Please output the entries that follow exactly, without a single image.

Records contained in a dataset

· · ·

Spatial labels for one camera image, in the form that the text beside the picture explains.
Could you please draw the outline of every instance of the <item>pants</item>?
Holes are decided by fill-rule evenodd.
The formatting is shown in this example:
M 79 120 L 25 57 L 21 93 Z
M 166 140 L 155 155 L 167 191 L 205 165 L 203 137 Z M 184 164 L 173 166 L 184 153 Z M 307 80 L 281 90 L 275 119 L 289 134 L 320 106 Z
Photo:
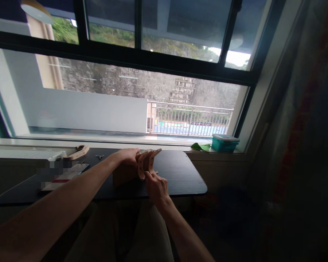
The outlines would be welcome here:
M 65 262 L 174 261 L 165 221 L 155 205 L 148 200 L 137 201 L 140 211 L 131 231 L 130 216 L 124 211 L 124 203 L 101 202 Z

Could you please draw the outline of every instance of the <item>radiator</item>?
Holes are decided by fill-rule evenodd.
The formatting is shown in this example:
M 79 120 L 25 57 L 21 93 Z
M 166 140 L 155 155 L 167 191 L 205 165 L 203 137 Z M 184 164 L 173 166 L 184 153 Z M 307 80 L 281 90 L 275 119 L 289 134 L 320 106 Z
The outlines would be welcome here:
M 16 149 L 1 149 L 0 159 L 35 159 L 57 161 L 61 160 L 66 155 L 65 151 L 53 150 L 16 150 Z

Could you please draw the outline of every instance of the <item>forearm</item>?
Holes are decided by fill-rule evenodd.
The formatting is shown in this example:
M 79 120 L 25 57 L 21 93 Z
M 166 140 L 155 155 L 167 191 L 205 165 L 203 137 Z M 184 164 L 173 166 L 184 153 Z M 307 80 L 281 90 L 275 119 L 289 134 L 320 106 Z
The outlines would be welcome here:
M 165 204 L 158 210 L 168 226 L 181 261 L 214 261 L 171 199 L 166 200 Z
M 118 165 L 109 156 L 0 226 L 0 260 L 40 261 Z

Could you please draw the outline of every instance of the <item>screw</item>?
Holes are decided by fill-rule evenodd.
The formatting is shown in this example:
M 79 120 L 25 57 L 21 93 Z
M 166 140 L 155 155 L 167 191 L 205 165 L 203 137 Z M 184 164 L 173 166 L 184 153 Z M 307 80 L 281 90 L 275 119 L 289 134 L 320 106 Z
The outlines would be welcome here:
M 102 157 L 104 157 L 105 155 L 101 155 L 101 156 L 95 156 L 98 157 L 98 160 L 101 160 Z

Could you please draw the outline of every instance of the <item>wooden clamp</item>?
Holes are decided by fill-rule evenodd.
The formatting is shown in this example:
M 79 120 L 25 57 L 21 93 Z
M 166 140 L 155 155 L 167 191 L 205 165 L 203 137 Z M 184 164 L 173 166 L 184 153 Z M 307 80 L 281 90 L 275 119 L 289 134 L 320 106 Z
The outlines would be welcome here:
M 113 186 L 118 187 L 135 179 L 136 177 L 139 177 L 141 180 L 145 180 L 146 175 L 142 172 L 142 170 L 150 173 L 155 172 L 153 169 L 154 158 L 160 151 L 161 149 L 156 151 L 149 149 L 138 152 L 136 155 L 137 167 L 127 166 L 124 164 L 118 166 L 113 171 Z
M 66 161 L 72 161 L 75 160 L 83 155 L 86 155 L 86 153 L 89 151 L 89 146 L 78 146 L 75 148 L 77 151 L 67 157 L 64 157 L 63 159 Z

· · ·

* _ANSWER TO THIS TASK_
Spatial labels for one camera image, in the form that the text beside the picture explains.
Could you please draw the outline of every instance of the <item>pants</item>?
Holes are decided by fill-rule evenodd.
The formatting is shown in this example:
M 79 120 L 25 57 L 21 93 Z
M 166 140 L 155 155 L 167 191 L 205 165 L 203 137 Z M 184 164 L 173 166 L 184 153 Z M 307 80 L 281 90 L 275 119 L 289 134 L 320 106 Z
Photo:
The outlines would be welcome here:
M 65 262 L 174 261 L 165 221 L 155 205 L 148 200 L 137 201 L 140 211 L 131 231 L 130 216 L 124 211 L 124 203 L 101 202 Z

Could you please draw the outline of every instance of the <item>radiator</item>?
Holes are decided by fill-rule evenodd.
The formatting is shown in this example:
M 79 120 L 25 57 L 21 93 Z
M 166 140 L 155 155 L 167 191 L 205 165 L 203 137 Z M 184 164 L 173 166 L 184 153 Z M 307 80 L 281 90 L 275 119 L 289 134 L 320 106 Z
The outlines would be welcome here:
M 16 149 L 1 149 L 0 159 L 35 159 L 57 161 L 61 160 L 66 155 L 65 151 L 53 150 L 16 150 Z

Could you please draw the outline of every instance of the <item>forearm</item>?
Holes are decided by fill-rule evenodd.
The formatting is shown in this example:
M 79 120 L 25 57 L 21 93 Z
M 166 140 L 155 155 L 167 191 L 205 165 L 203 137 Z M 184 164 L 173 166 L 184 153 Z M 307 80 L 281 90 L 275 119 L 289 134 L 320 106 Z
The outlines would be welcome here:
M 165 204 L 158 210 L 168 226 L 181 261 L 214 261 L 171 199 L 166 200 Z
M 118 165 L 109 156 L 0 226 L 0 260 L 40 261 Z

Could you please draw the outline of every instance of the <item>screw</item>?
Holes are decided by fill-rule evenodd.
The formatting is shown in this example:
M 79 120 L 25 57 L 21 93 Z
M 166 140 L 155 155 L 167 191 L 205 165 L 203 137 Z M 184 164 L 173 166 L 184 153 Z M 307 80 L 281 90 L 275 119 L 289 134 L 320 106 Z
The outlines would be welcome here:
M 102 157 L 104 157 L 105 155 L 101 155 L 101 156 L 95 156 L 98 157 L 98 160 L 101 160 Z

Could you please draw the outline of every instance of the <item>wooden clamp</item>?
Holes are decided by fill-rule evenodd.
The formatting is shown in this example:
M 79 120 L 25 57 L 21 93 Z
M 166 140 L 155 155 L 167 191 L 205 165 L 203 137 Z M 184 164 L 173 166 L 184 153 Z M 307 80 L 281 90 L 275 119 L 289 134 L 320 106 Z
The outlines would be welcome here:
M 113 186 L 118 187 L 135 179 L 136 177 L 139 177 L 141 180 L 145 180 L 146 175 L 142 172 L 142 170 L 150 173 L 155 172 L 153 169 L 154 158 L 160 151 L 161 149 L 156 151 L 149 149 L 138 152 L 136 155 L 137 167 L 127 166 L 124 164 L 118 166 L 113 171 Z
M 66 161 L 72 161 L 75 160 L 83 155 L 86 155 L 86 153 L 89 151 L 89 146 L 78 146 L 75 148 L 77 151 L 67 157 L 64 157 L 63 159 Z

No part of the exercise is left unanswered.